Pak S akhirnya give up. Dia tidak mendapatkan kambing seharga 250 rial. Kami terpaksa pulang tanpa menyaksikan kambing hadyu rombongan kami dipotong. Menurut ustad Sy lagi, itu tidak jadi masalah, karena hari pemotongan hadyu tidak dibatasi selama kita masih berada ditanah haram. Jadi besok-besokpun bisa. Pak S yakin besok harga kambing itu pasti akan lebih murah. Atau paling tidak kambing seharga 250 rial akan ada lagi. Kami kembali ke Mina setelah hanya menonton pemotongan kambing tapi bukan kambing kami.



*****

Oleh-oleh Dari Perjalanan Haji 1424H (19)

19. Mina


Mina adalah tempat dimana jamaah haji wajib mabit atau menginap minimum dua malam. Pada siang harinya, paling kurang tiga hari berturut-turut jamaah melontar jumrah, kegiatan lain dalam rangkaian ibadah haji. Tempat itu terletak di lembah antara dua bukit batu yang memanjang. Lembah yang relatif sempit itu saja, tentu tidak cukup untuk menampung dua setengah juta jamaah haji. Ada hadits Rasulullah SAW yang mengatakan bahwa Mina itu seperti perut ibu, yang artinya bisa menggelembung atau bertambah besar. Para ulama menafsirkan bahwa Mina yang sempit itu ‘bisa’ diperluas ke belakang bukit. Dan disanalah sebagian besar jamaah haji mabit pada hari-hari tasyrik.
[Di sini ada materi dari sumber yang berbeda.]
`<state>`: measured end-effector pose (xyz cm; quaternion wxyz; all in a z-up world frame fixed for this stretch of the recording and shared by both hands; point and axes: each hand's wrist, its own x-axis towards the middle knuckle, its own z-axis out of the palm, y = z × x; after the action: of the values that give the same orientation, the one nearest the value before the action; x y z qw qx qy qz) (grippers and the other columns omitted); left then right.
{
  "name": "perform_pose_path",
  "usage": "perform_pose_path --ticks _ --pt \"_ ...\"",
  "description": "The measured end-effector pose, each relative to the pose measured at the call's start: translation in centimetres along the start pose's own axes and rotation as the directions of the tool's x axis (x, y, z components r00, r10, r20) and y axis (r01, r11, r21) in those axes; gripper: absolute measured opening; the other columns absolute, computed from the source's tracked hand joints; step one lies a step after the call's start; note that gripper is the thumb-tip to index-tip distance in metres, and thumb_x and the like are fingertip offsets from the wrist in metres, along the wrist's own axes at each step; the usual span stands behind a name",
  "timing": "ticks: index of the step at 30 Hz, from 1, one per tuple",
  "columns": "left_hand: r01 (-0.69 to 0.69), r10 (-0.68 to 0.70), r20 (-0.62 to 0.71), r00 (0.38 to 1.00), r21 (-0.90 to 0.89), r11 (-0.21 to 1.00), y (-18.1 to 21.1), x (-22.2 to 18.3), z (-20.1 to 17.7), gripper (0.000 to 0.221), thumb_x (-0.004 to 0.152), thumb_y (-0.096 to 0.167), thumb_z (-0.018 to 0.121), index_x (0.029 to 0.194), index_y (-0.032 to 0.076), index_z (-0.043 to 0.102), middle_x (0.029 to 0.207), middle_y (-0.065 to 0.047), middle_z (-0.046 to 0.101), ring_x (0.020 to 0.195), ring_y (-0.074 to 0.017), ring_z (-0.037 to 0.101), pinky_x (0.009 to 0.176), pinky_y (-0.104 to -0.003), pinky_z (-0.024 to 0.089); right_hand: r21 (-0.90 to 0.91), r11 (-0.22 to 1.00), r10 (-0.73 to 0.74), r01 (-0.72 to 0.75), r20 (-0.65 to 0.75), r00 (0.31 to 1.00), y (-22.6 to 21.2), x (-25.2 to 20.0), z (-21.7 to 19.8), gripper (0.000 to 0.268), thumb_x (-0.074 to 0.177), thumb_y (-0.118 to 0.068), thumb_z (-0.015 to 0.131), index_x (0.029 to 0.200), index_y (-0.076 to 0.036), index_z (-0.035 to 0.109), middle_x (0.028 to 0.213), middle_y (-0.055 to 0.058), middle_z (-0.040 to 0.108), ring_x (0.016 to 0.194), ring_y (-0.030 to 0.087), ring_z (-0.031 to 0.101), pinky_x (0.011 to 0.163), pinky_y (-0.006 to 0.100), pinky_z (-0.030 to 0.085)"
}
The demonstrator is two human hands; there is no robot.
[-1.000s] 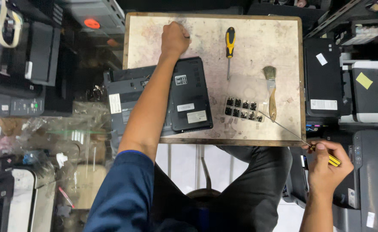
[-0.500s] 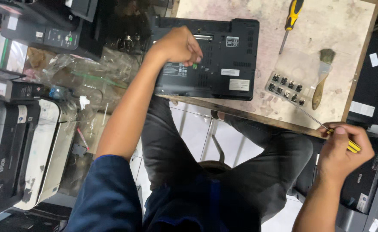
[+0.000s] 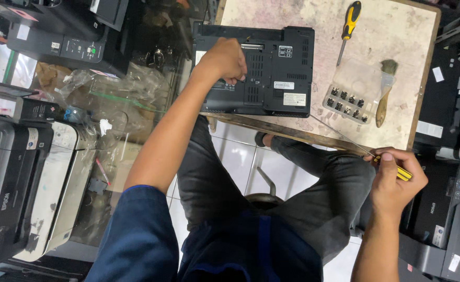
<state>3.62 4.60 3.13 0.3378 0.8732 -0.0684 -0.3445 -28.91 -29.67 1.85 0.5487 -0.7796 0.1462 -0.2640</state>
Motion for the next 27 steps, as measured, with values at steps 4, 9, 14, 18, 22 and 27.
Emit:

Bukit-bukit batu yang mengapit Mina dalam ilmu geologi disebut ‘batholith’, tubuh intrusi batuan beku yang menjulang tinggi ke udara. Batuan masif dari jenis diorit, bertekstur kasar sehingga butir-butiran mineralnya dapat terlihat jelas bila batu itu disayat. Mineral-mineralnya berwarna pucat kemerahan sampai berwarna agak gelap. Batuan yang lebih asam dari diorit (berwarna lebih terang, banyak mengandung silika atau kwarsa), tapi bertekstur sama kasarnya, adalah batu granit yang kalau sudah dipoles rapi biasanya dijadikan lantai di rumah-rumah mewah. Jika teksturnya lebih halus tapi kandungan mineralnya sama, batuan itu disebut andesit. Kita lebih mengenal yang terakhir ini sebagai batu kali yang biasa digunakan untuk fondasi rumah.
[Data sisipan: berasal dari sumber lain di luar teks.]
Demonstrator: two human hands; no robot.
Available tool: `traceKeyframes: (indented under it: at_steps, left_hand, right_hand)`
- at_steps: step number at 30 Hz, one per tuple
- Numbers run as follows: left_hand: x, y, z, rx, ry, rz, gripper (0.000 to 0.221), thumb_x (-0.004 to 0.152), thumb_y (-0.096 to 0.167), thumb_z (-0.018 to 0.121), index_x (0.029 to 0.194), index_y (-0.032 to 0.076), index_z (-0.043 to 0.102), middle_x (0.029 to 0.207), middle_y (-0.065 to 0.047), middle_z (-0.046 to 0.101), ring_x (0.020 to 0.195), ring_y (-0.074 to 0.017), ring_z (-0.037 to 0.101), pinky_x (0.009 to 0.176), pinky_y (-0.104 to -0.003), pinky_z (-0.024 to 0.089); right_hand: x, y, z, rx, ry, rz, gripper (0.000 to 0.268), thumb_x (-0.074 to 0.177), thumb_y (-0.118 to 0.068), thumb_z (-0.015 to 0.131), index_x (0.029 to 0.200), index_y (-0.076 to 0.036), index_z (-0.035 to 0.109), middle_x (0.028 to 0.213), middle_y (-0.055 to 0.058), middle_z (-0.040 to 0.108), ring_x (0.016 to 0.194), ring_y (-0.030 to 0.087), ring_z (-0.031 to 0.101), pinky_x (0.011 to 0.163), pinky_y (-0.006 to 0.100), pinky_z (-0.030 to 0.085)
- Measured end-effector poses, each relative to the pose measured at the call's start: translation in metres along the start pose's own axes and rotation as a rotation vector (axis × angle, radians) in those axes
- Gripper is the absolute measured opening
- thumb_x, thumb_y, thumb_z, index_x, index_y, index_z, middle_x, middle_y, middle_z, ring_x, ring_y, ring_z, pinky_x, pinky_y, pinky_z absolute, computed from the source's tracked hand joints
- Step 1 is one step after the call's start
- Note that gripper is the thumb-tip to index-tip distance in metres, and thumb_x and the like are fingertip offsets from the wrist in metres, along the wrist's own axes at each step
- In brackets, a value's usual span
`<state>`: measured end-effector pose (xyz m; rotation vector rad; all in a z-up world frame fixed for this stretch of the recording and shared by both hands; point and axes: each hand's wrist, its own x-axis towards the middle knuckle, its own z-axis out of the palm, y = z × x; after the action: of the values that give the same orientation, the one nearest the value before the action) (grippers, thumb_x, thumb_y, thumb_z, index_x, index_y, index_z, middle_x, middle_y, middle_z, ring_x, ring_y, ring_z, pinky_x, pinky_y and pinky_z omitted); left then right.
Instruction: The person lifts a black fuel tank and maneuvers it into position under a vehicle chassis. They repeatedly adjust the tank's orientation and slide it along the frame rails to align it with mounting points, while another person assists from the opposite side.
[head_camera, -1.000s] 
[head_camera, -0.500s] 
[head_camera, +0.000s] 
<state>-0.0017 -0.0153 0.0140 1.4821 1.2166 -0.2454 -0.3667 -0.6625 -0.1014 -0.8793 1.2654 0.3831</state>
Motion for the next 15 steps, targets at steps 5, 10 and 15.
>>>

Bukit-bukit batu yang kita lihat di Makkah maupun di Madinah umumnya terdiri dari jenis batuan diorit dan granit ini. Ornamen batu di mesjid Nabawi bagian belakang yang baru dibangun sesudah tahun 90an menggunakan bongkahan-bongkahan granit/diorit yang disayat halus dan dipoles. Saya pernah menonton tayangan tv beberapa tahun yang lalu tentang industri pemotongan dan pemolesan batu tersebut disuatu tempat di Arab Saudi.

Baik granit maupun diorit mempunyai kekerasan sekitar lima sampai enam pada skala Mohs, suatu sistim skala kekerasan yang menempatkan kapur tulis yang rapuh itu pada skala satu dan intan pada skala sepuluh. Artinya dengan menggunakan ‘pisau’ atau alat potong intan atau tungstein yang lebih keras lagi maka batuan itu dapat dibentuk suka-suka.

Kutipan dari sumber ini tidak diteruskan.